▸ **Exercise brief**: One part of the entries below is wanted: the lines from the one containing "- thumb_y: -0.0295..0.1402" through the one containing "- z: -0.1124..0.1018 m". Write those out exactly and nothing else.

(Task inputs Opens)

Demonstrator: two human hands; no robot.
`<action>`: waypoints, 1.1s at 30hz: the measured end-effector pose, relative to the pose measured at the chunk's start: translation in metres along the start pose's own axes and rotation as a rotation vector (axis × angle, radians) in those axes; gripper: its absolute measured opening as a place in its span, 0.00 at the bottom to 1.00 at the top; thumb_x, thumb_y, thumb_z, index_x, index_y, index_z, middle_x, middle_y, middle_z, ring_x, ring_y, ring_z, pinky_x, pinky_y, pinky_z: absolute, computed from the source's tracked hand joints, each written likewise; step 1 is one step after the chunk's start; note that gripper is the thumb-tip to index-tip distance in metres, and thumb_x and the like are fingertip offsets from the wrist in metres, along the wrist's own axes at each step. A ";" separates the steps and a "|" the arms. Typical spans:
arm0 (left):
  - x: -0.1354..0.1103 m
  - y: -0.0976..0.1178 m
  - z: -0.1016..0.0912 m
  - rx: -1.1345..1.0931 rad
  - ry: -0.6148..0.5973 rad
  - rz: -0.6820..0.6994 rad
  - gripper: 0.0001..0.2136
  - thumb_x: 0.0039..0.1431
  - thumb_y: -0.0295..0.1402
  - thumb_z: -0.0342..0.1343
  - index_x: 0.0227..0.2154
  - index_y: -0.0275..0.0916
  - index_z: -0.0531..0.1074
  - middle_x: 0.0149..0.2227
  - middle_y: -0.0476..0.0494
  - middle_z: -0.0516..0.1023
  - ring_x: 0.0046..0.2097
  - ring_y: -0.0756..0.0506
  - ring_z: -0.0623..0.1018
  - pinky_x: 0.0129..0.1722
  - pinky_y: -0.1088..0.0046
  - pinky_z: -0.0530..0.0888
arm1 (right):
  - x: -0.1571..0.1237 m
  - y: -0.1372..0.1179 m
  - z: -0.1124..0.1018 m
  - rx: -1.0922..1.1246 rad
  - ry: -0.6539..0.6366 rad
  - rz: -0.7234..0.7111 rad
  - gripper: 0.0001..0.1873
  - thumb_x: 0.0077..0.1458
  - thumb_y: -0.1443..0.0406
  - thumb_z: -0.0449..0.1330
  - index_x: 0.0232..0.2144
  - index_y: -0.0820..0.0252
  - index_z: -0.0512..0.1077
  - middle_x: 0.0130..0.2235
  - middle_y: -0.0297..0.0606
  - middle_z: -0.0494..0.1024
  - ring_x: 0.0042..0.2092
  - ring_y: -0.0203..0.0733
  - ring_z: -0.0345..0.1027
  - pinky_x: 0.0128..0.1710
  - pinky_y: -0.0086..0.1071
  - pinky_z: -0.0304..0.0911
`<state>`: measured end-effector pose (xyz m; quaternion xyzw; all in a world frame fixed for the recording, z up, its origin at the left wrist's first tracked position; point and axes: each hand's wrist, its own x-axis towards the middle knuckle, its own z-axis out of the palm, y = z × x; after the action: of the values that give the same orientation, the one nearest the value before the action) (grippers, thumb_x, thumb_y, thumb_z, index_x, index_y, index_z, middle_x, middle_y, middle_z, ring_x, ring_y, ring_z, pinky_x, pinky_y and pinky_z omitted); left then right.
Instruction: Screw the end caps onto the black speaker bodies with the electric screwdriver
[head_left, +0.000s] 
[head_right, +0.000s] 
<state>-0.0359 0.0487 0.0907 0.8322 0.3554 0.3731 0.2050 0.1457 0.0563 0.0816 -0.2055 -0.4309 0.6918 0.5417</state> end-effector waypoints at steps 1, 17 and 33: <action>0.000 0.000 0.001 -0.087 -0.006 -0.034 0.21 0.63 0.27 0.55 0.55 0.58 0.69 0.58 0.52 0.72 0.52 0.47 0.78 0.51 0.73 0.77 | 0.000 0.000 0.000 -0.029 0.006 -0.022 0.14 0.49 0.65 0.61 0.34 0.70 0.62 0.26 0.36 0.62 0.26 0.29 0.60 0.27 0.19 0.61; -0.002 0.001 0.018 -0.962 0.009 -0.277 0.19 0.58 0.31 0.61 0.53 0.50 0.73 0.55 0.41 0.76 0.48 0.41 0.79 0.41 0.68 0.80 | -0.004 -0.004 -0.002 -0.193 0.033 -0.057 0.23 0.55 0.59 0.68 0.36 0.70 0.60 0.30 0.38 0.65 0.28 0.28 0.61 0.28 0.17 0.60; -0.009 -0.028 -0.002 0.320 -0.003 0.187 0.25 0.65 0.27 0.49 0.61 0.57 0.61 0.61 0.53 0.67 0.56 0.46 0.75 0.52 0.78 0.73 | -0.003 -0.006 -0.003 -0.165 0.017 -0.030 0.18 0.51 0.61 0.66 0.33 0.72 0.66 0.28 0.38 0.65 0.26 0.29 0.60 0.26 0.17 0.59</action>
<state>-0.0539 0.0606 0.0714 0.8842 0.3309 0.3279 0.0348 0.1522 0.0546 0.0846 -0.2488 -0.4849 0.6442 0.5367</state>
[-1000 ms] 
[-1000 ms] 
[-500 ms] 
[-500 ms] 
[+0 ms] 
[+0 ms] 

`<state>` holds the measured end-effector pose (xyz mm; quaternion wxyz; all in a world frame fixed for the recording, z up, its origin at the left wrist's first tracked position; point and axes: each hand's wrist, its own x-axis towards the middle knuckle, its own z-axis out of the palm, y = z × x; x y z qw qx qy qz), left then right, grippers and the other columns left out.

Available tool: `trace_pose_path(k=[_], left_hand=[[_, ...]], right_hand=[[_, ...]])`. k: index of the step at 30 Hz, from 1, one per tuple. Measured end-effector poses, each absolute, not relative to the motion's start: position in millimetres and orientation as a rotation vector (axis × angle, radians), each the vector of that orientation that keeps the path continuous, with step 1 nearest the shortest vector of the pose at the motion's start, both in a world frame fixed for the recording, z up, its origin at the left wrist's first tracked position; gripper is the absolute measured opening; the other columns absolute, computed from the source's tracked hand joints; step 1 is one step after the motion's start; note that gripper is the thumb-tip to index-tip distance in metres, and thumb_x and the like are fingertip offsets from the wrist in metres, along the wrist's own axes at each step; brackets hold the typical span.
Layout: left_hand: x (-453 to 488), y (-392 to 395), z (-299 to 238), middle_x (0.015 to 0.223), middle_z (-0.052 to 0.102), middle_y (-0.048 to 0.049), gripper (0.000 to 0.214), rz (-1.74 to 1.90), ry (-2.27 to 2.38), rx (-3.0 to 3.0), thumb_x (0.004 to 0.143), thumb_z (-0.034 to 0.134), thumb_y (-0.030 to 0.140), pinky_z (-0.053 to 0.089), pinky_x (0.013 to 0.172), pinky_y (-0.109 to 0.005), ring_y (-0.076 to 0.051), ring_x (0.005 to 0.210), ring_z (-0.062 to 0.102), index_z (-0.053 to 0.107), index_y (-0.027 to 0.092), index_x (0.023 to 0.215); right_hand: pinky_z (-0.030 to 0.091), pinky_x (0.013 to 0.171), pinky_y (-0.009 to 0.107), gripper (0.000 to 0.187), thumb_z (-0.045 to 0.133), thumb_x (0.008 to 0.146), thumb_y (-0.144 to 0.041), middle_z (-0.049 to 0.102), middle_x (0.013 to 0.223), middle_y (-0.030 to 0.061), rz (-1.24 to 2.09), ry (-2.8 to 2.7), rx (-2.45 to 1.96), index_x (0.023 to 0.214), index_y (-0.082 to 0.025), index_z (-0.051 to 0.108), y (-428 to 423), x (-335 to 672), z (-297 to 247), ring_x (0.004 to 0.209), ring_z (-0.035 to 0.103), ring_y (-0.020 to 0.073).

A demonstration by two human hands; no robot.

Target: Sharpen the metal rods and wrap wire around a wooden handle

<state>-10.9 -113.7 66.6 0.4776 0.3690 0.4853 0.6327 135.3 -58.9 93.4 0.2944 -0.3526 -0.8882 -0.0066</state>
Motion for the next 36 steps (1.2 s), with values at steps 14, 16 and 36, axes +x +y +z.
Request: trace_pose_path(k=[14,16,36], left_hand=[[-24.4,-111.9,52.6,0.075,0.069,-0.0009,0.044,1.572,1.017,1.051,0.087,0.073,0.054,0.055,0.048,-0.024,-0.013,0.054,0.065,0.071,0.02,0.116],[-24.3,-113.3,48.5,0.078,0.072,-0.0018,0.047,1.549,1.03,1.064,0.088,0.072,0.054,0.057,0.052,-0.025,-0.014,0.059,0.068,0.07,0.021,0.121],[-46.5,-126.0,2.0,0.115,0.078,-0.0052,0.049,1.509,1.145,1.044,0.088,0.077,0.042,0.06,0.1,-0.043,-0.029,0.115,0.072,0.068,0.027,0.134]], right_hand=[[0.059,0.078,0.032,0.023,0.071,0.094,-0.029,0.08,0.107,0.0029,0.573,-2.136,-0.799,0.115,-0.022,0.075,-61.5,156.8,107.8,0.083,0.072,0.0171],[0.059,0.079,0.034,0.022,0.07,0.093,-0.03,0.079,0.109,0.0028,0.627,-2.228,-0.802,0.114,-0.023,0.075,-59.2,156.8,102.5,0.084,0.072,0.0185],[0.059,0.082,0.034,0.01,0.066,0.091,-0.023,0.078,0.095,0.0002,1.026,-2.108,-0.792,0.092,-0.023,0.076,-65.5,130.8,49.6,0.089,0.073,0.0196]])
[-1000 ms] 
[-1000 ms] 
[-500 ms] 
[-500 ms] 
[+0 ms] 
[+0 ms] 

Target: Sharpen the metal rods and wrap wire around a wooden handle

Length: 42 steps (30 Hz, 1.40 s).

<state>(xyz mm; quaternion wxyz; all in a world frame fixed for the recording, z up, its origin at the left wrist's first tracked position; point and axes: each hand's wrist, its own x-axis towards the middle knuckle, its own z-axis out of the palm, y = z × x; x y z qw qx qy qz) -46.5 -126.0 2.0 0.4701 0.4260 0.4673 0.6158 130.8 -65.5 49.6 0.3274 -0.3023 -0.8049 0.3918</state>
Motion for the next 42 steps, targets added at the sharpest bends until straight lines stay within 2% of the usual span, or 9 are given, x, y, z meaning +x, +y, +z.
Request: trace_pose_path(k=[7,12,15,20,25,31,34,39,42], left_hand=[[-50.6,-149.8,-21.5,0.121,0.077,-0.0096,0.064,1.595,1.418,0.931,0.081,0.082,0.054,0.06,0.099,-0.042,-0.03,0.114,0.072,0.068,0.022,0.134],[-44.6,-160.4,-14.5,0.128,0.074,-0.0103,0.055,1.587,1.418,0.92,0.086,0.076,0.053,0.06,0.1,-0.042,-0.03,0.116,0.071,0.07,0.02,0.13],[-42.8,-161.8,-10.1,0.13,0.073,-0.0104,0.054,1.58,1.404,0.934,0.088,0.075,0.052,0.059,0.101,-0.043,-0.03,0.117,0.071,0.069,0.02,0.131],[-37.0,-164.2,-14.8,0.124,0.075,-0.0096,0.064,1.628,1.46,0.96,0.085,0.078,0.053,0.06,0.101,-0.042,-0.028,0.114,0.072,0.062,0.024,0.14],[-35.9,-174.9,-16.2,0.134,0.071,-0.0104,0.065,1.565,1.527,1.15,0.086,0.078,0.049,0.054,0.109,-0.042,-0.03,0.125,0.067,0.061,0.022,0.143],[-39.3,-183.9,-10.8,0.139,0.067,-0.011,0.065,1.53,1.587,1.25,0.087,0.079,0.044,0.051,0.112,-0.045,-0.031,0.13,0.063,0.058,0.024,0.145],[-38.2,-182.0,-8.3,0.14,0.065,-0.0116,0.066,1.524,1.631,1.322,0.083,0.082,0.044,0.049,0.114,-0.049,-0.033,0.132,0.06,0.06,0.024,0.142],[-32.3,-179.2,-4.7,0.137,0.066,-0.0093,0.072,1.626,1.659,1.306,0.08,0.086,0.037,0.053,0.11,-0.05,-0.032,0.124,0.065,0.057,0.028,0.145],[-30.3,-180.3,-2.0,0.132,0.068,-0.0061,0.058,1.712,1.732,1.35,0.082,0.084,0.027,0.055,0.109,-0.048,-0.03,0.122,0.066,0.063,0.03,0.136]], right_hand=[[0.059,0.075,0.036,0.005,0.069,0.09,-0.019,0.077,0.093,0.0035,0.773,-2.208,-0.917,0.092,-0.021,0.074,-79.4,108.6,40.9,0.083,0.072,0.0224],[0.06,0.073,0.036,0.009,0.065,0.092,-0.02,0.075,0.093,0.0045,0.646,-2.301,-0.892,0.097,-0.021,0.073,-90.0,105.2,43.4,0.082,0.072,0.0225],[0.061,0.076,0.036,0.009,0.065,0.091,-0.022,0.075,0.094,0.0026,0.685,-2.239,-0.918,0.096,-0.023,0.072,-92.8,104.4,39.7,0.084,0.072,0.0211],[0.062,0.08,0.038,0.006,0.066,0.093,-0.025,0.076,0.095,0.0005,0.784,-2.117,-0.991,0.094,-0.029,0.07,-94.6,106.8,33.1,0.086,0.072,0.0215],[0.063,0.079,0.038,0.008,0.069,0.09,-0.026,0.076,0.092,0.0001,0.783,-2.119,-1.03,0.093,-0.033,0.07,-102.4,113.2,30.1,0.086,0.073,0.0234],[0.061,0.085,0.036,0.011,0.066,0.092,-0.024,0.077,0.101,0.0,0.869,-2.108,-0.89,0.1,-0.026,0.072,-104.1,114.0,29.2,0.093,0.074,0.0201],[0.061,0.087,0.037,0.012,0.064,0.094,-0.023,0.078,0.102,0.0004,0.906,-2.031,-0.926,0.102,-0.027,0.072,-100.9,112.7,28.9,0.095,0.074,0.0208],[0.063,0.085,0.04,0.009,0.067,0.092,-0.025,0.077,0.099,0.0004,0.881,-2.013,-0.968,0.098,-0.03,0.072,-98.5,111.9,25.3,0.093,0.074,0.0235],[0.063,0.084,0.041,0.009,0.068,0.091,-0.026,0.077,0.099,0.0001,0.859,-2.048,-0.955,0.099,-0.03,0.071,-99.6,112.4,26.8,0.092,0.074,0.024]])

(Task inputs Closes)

▸ **Completed task**:
  - thumb_y: -0.0295..0.1402
  - thumb_z: -0.0342..0.1343
  - index_x: 0.0227..0.2154
  - index_y: -0.0275..0.0916
  - index_z: -0.0531..0.1074
  - middle_x: 0.0149..0.2227
  - middle_y: -0.0476..0.0494
  - middle_z: -0.0516..0.1023
  - ring_x: 0.0046..0.2097
  - ring_y: -0.0756..0.0506
  - ring_z: -0.0623..0.1018
  - pinky_x: 0.0129..0.1722
  - pinky_y: -0.1088..0.0046
  - pinky_z: -0.0530..0.0888
arm1 (right):
  - x: -0.1571..0.1237 m
  - y: -0.1372..0.1179 m
  - z: -0.1124..0.1018 m

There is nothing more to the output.